> [Exercise requirements] Where the string "camera" appears in a line of the data, show that line.

Data shown section start

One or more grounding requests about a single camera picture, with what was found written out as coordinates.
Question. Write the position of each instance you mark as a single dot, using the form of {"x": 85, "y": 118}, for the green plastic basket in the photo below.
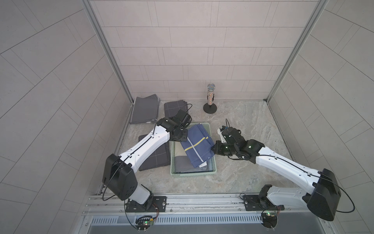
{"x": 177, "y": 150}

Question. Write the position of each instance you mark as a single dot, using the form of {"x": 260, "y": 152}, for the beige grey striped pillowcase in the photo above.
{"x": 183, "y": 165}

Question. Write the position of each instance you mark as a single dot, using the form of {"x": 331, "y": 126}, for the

Data shown section end
Data shown section start

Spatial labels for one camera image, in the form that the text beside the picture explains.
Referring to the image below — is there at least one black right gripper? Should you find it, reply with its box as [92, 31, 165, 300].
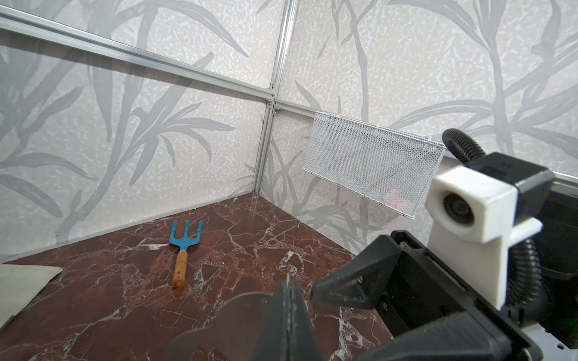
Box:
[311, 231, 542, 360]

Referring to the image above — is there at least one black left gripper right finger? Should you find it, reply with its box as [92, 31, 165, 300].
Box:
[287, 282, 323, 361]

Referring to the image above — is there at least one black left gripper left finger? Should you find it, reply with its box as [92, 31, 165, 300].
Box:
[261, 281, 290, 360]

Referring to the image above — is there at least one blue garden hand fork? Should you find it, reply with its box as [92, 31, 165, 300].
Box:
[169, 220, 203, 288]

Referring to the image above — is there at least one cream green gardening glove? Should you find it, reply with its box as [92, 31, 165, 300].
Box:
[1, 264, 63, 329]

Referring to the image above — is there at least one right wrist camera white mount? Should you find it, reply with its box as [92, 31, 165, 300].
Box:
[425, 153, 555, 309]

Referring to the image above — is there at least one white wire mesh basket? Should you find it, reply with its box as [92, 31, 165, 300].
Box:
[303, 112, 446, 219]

Data shown section end

> [Finished task]
One or more grounding requests about a single camera picture, with what was found written out as coordinates.
Spatial labels for one camera image, in the form that the text beside the picture explains.
Referring to the image above — is there at least one right wrist camera white mount? Should you find it, reply with its box as [92, 31, 165, 300].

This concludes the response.